Porque é que são tão frequentes estes episódios de doença recorrentes, principalmente quando as crianças frequentam a creche? Porque a maioria das infeções na criança são de natureza viral, e como tal, com contágio fácil entre crianças. E quando as crianças vão para a creche pela primeira vez, a maioria delas ainda teve pouco contacto com estes agentes, o que leva a que façam uma “aprendizagem imunológica intensiva”. Reparem, temos várias crianças a coexistir grande parte do dia num espaço fechado, a utilizar os mesmos brinquedos, facilitando os grandes meios de contágio destas doenças – o contágio por gotículas respiratórias e pelo contacto com objetos contaminados. É evidente que algumas medidas simples, como a lavagem de mãos, ou evitar que crianças doentes frequentem a creche, irão reduzir a transmissão de infeções, mas a verdade é que mesmo assim, algumas crianças estão assintomáticas já em fase em que são capazes de fazer contágio (como acontece por exemplo no caso da varicela), da mesma forma que em constipações simples acaba por parecer um pouco drástico (e incomportável!) retirar a criança da creche.


De seguida, vamos à preocupação em relação à deficiência imunitária. Como o nome indica, são situações em que o organismo tem alguma alteração a nível das estruturas que fazem a sua defesa (e são muitas!!), e que consoante o tipo de estrutura/célula afetada, dão sinais e sintomas diferentes. Estas situações não são assim tão frequentes, mas há alguns sinais de alerta:

- Quando há história familiar de doenças imunitárias

- Quando as infeções se acompanham de atraso do crescimento ou do desenvolvimento da crianças

- Quando as infeções são suficientemente graves para justificar internamento hospitalar e/ou administração de antibiótico endovenoso

- Mais do que 6 infeções respiratórias altas ou otites no espaço de um ano (avaliar caso a caso!)

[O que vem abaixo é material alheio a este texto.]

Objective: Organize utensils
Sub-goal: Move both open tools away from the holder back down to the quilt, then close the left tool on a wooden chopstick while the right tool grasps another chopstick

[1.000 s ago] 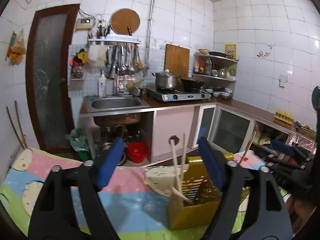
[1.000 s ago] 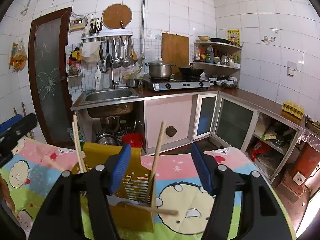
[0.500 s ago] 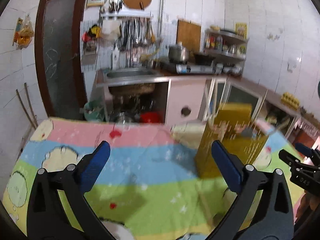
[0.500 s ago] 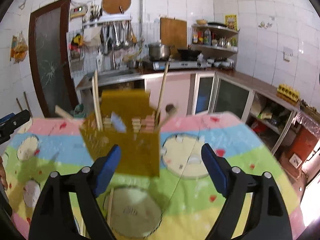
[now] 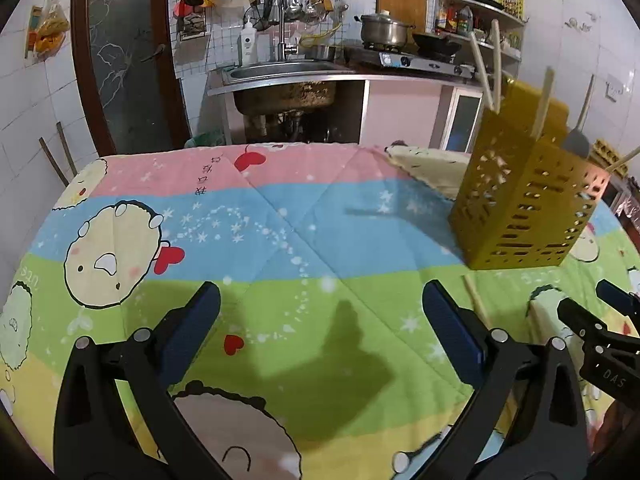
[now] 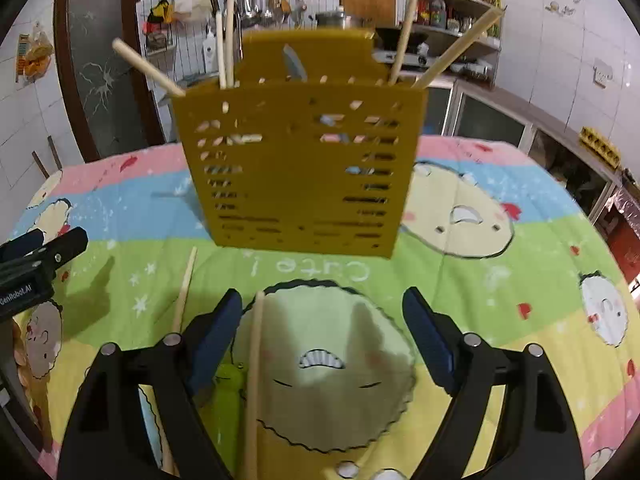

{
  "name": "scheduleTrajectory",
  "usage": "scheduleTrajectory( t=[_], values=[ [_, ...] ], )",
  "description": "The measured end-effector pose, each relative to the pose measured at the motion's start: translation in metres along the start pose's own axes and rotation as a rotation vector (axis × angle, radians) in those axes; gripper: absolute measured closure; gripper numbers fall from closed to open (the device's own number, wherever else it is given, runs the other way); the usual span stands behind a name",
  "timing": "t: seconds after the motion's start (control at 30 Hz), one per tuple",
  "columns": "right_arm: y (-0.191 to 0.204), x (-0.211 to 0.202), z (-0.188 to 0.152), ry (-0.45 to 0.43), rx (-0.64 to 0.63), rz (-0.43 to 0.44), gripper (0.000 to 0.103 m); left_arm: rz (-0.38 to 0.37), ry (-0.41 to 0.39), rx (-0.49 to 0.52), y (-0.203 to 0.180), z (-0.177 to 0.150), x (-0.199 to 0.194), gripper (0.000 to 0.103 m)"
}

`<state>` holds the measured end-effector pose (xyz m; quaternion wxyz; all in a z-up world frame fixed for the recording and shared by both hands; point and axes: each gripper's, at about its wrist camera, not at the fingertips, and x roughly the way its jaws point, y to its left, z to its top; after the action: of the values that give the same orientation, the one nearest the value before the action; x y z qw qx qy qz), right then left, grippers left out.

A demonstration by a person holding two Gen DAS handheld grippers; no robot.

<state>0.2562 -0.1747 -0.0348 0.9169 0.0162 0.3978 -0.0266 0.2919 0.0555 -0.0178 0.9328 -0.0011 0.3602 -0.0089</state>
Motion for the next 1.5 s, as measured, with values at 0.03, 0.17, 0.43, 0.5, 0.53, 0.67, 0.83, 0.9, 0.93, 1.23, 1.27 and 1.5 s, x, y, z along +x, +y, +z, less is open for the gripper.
scheduleTrajectory(
  t=[0.03, 0.17, 0.43, 0.5, 0.53, 0.67, 0.83, 0.9, 0.93, 1.23, 1.27, 1.5],
  values=[
    [0.003, 0.005, -0.001, 0.015, -0.002, -0.002, 0.022, 0.005, 0.002, -0.002, 0.000, -0.001, 0.002, 0.005],
    [0.008, 0.017, -0.003, 0.053, -0.003, -0.005, 0.025, 0.019, 0.010, -0.034, 0.007, 0.001, 0.008, 0.005],
    [0.021, 0.027, -0.010, 0.097, -0.018, 0.007, 0.062, -0.022, 0.072, -0.069, 0.006, -0.004, 0.020, 0.005],
    [0.026, 0.027, -0.010, 0.101, -0.036, 0.017, 0.077, -0.029, 0.081, -0.071, 0.001, -0.005, 0.021, 0.005],
    [0.027, 0.026, -0.010, 0.101, -0.044, 0.020, 0.081, -0.035, 0.088, -0.068, -0.002, -0.006, 0.021, 0.005],
    [0.025, 0.025, -0.007, 0.093, -0.040, 0.042, 0.095, -0.055, 0.100, -0.052, -0.019, -0.007, 0.020, 0.005],
    [0.016, 0.011, -0.007, 0.070, -0.048, 0.041, 0.097, -0.092, 0.127, -0.040, -0.043, -0.009, 0.023, 0.006],
    [0.007, 0.008, -0.006, 0.065, -0.051, 0.030, 0.097, -0.102, 0.135, -0.025, -0.054, -0.010, 0.023, 0.006],
    [-0.001, 0.007, -0.006, 0.067, -0.041, 0.024, 0.097, -0.110, 0.140, -0.016, -0.059, -0.010, 0.024, 0.007],
    [-0.058, 0.004, -0.012, 0.079, 0.044, -0.016, 0.097, -0.161, 0.218, 0.031, -0.099, -0.017, 0.040, 0.032],
    [-0.061, 0.003, -0.013, 0.079, 0.049, -0.015, 0.097, -0.156, 0.226, 0.036, -0.103, -0.017, 0.043, 0.035],
    [-0.069, 0.010, -0.015, 0.088, 0.073, -0.002, 0.097, -0.153, 0.225, 0.042, -0.111, -0.013, 0.049, 0.062]
  ],
)
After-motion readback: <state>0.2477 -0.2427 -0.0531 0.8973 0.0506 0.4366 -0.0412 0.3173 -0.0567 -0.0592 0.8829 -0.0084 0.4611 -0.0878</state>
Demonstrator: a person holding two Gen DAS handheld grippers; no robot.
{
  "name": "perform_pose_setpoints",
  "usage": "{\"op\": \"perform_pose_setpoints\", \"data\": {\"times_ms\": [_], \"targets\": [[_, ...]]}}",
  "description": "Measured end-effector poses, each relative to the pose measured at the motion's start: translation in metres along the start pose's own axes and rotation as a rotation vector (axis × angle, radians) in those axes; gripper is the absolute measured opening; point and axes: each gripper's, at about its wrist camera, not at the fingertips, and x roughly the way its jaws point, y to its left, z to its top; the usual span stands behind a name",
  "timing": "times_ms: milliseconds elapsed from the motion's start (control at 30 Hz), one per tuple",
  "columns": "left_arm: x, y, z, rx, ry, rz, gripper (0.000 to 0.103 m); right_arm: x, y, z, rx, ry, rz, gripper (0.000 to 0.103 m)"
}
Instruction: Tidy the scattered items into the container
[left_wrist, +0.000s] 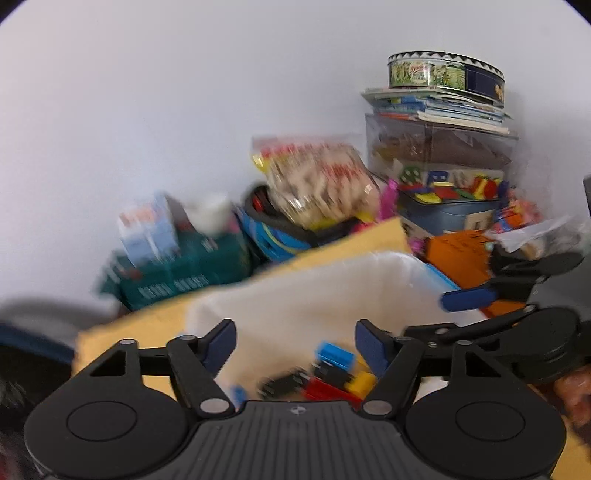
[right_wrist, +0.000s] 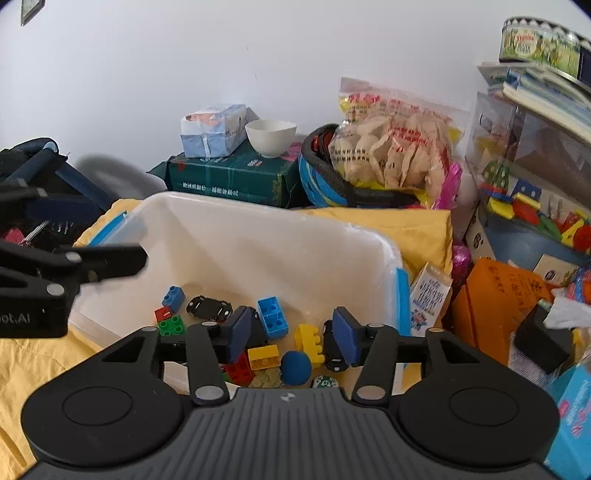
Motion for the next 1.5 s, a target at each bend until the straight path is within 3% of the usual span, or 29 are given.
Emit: {"op": "perform_pose_setpoints", "data": {"times_ms": [133, 267, 400, 533, 633, 867, 1233, 1500], "targets": [[-0.008, -0.016, 0.009, 0.122, -0.007, 0.105, 0.080, -0.002, 0.000, 0.000, -0.036, 0.023, -0.025, 0.061], [-0.026, -0.016, 0.017, 0.074, -0.054, 0.141, 0.080, -0.011, -0.005, -0.004, -0.017, 0.017, -0.020, 0.062], [-0.038, -0.027, 0.022, 0.070, -0.087, 0.282, 0.088, -0.020, -0.005, -0.004, -0.025, -0.002, -0.014, 0.065], [-0.031, -0.033, 0.024, 0.083, 0.008, 0.190, 0.088, -0.024, -0.005, -0.003, -0.024, 0.002, -0.006, 0.066], [-0.026, -0.032, 0.024, 0.056, 0.049, 0.180, 0.088, -0.021, -0.006, -0.004, -0.025, 0.036, 0.004, 0.071], [-0.005, -0.022, 0.023, -0.017, 0.165, 0.153, 0.088, -0.019, -0.007, -0.007, -0.009, 0.064, 0.018, 0.072], [0.008, -0.018, 0.022, -0.055, 0.210, 0.082, 0.088, -0.016, -0.010, -0.012, 0.014, 0.074, 0.021, 0.074], [0.010, -0.020, 0.021, -0.047, 0.214, 0.104, 0.088, -0.014, -0.010, -0.015, 0.025, 0.082, 0.020, 0.074]]}}
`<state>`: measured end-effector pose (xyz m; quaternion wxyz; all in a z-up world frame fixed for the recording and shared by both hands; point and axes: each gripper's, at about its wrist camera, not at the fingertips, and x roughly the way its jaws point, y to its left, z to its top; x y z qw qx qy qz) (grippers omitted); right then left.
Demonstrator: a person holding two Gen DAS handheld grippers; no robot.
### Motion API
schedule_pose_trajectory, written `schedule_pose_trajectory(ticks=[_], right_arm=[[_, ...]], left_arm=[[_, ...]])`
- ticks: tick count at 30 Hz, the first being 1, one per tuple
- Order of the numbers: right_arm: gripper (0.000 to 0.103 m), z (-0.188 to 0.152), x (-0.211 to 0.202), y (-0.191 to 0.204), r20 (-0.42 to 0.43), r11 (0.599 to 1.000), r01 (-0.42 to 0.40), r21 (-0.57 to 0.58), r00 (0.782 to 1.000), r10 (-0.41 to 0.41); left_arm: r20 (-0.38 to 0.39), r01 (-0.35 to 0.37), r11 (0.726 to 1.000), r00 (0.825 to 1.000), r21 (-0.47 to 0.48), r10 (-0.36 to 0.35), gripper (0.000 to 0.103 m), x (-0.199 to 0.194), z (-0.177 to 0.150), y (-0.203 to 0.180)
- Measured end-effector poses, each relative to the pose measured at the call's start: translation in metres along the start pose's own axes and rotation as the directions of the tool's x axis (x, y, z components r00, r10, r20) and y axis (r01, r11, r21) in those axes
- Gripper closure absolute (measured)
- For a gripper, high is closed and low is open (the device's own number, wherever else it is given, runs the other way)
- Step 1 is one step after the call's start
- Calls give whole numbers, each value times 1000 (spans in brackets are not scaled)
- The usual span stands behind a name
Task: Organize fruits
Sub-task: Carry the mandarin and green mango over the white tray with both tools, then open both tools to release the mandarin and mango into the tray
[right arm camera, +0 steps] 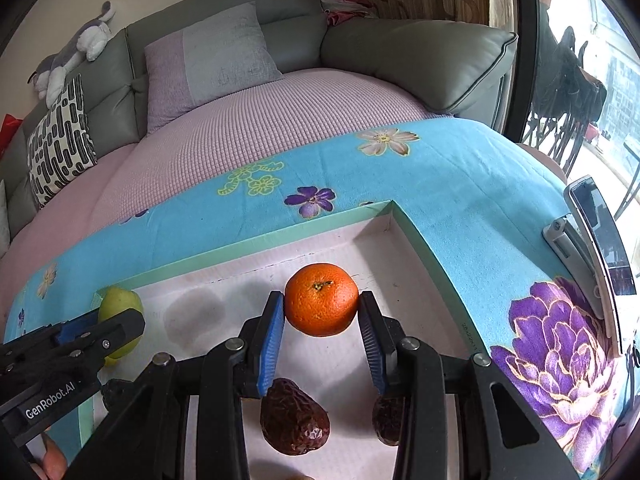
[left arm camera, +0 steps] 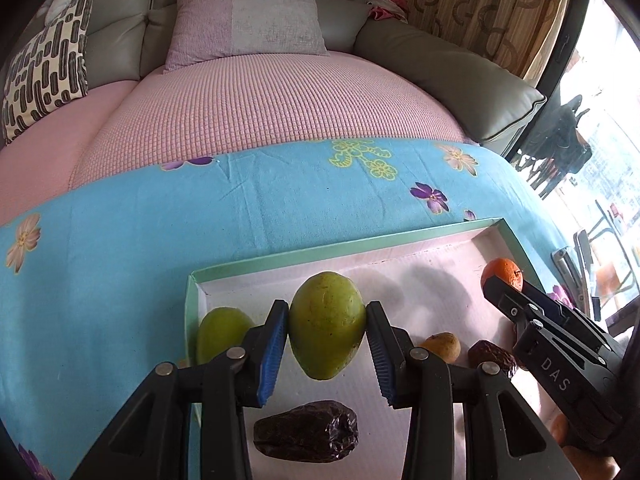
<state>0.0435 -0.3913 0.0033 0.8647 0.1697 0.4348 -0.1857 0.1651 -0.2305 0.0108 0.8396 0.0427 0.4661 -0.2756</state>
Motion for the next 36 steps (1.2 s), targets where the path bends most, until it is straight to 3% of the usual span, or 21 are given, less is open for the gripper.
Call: schedule_pose_trajectory(ticks=[7,24,28,30,36], right_arm=[[64,-3,12,2,-39,1000,-9,-3,999,9],[63,-4,15,6,-52,999,15,-30,999,-17],[62,-3,17,4,-62,1000,13,-17,998,-14],[55,-2,16,3,-68,1000,19,-11,998,-20],[52,2,6,4,-45,1000,18,-12,999,-19]], left_arm=[[-52,-8,1000,999,17,9,61,15,-4,-5],[-74,-11,1000,997,12,12,60,15,-2,-4],[-61,-23,1000,998,14,24,58,8,-1,-5],[-53,-26,1000,998,12,26,51,3,0,-4],[-6,-49,999,999,-1,49,50,-17,5,0]])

- Duas ou mais pneumonias ou infeções sinusais graves no espaço de um ano

- Infeções causadas por agentes (bactérias, fungos) não habituais, ou em localizações não habituais

- Diarreia crónica

Estes são alguns dos sinais que podem justificar uma avaliação mais cuidada da criança, mas novamente, sempre indicada pelo seu médico. Lembrem-se que apenas 10% das crianças com infeções recorrentes irão ter alguma forma de imunodeficiência, ou seja, 90% são perfeitamente normais. E não é isso que todos queremos ouvir, pelo menos neste contexto, que os nossos filhos são normais?


Bom, queria deixar-vos com este texto, para tentar tranquilizar os vossos corações. Eu sei o que é passar por períodos frequentes de doença dos filhos, e ter medo de que algo de errado se passe. Mas o mais provável é mesmo que não se passe nada, que a vossa criança seja perfeitamente normal, e que esteja apenas a fazer a aprendizagem imunológica que felizmente depois a deixará mais preparada para responder a (pelo menos) estas ameaças. E já sabem, na dúvida, consultem o vosso médico assistente. Ele está preparado para reconhecer as situações que poderão precisar de mais alguma avaliação. E vamos esperar pela altura do Verão, em que com as crianças em casa e o bom tempo, felizmente muitas destas “infeções recorrentes” dão-nos um pouco de descanso!